DESCRIPTION OF THE TASK: Print out the data below. Do not alter a single line.

(Stored items from a collection)

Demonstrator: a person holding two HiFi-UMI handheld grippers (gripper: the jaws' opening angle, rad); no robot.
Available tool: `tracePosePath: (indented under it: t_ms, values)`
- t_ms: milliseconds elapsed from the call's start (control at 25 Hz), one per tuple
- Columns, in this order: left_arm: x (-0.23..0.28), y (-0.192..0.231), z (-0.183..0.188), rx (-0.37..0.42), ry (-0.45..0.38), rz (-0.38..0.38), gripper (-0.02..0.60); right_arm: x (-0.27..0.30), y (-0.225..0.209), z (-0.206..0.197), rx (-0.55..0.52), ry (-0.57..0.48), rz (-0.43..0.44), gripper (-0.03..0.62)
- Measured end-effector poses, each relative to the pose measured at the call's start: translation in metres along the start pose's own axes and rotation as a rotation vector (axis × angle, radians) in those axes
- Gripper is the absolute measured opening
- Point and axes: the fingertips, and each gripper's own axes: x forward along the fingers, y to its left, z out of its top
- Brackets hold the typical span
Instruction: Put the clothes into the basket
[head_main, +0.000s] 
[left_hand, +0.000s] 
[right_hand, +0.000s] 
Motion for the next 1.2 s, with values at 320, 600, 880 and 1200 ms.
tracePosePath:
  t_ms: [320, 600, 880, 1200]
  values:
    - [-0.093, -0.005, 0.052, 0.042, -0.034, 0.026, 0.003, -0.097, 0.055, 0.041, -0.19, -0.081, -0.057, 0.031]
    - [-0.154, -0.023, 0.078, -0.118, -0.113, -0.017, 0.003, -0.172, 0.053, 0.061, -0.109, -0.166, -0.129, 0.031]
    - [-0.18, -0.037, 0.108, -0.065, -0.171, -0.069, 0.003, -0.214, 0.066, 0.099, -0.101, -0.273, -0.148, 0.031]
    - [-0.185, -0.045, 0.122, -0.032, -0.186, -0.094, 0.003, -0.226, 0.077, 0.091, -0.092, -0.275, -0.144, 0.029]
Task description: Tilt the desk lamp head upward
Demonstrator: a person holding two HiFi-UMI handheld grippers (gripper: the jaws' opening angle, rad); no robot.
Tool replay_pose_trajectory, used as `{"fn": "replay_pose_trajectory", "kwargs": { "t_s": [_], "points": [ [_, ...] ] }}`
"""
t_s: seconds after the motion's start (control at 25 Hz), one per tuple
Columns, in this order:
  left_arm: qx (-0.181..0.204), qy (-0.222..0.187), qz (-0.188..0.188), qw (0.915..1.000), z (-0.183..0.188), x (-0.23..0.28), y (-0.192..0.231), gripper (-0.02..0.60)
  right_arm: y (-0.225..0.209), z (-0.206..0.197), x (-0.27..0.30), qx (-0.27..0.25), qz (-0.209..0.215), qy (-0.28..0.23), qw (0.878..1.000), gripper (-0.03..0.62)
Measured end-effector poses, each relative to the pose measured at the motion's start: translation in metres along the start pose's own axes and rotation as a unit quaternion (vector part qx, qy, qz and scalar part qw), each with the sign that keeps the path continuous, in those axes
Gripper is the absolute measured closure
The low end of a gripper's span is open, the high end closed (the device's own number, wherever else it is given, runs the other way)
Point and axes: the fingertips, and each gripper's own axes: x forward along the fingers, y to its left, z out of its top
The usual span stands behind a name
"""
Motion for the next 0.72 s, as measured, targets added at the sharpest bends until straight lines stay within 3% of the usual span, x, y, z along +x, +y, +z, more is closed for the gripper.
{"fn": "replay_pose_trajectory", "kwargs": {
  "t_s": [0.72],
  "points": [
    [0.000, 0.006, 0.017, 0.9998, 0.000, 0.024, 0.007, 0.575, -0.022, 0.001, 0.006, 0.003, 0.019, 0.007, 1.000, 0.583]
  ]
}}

WRITTEN REPLY:
Demonstrator: a person holding two HiFi-UMI handheld grippers (gripper: the jaws' opening angle, rad); no robot.
Available tool: `tracePosePath: (indented under it: t_ms, values)`
- t_ms: milliseconds elapsed from the call's start (control at 25 Hz), one per tuple
- Columns, in this order: left_arm: x (-0.23..0.28), y (-0.192..0.231), z (-0.183..0.188), rx (-0.37..0.42), ry (-0.45..0.38), rz (-0.38..0.38), gripper (-0.02..0.60); right_arm: x (-0.27..0.30), y (-0.225..0.209), z (-0.206..0.197), rx (-0.55..0.52), ry (-0.57..0.48), rz (-0.43..0.44), gripper (-0.03..0.62)
- Measured end-effector poses, each relative to the pose measured at the call's start: translation in metres along the start pose's own axes and rotation as a rotation vector (axis × angle, radians) in those axes
- Gripper is the absolute measured opening
- Point and axes: the fingertips, and each gripper's own axes: x forward along the fingers, y to its left, z out of its top
- Brackets hold the typical span
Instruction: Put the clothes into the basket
[head_main, +0.000s] 
[left_hand, +0.000s] 
[right_hand, +0.000s] 
Motion for the next 1.2 s, with values at 320, 600, 880 and 1200 ms.
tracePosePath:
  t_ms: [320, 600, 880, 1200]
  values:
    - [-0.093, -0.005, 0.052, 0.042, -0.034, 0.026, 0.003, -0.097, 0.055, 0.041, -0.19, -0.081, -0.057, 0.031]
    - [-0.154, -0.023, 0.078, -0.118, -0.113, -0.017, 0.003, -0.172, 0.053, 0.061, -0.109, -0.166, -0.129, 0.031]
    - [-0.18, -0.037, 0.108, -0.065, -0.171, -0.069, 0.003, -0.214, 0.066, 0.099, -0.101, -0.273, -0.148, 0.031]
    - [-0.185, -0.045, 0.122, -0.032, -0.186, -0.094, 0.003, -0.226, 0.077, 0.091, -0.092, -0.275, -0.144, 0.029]
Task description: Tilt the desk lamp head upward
Demonstrator: a person holding two HiFi-UMI handheld grippers (gripper: the jaws' opening angle, rad); no robot.
Tool replay_pose_trajectory, used as `{"fn": "replay_pose_trajectory", "kwargs": { "t_s": [_], "points": [ [_, ...] ] }}`
"""
t_s: seconds after the motion's start (control at 25 Hz), one per tuple
Columns, in this order:
  left_arm: qx (-0.181..0.204), qy (-0.222..0.187), qz (-0.188..0.188), qw (0.915..1.000), z (-0.183..0.188), x (-0.23..0.28), y (-0.192..0.231), gripper (-0.02..0.60)
  right_arm: y (-0.225..0.209), z (-0.206..0.197), x (-0.27..0.30), qx (-0.27..0.25), qz (-0.209..0.215), qy (-0.28..0.23), qw (0.878..1.000), gripper (-0.03..0.62)
Measured end-effector poses, each relative to the pose measured at the motion's start: translation in metres along the start pose's own axes and rotation as a unit quaternion (vector part qx, qy, qz and scalar part qw), each with the sign that keeps the path continuous, in those axes
Gripper is the absolute measured closure
The low end of a gripper's span is open, the high end closed (the device's own number, wherever else it is given, runs the other way)
Point and axes: the fingertips, and each gripper's own axes: x forward along the fingers, y to its left, z out of its top
The usual span stands behind a name
"""
Motion for the next 0.72 s, as measured, targets added at the sharpest bends until straight lines stay within 3% of the usual span, x, y, z along +x, +y, +z, more is closed for the gripper.
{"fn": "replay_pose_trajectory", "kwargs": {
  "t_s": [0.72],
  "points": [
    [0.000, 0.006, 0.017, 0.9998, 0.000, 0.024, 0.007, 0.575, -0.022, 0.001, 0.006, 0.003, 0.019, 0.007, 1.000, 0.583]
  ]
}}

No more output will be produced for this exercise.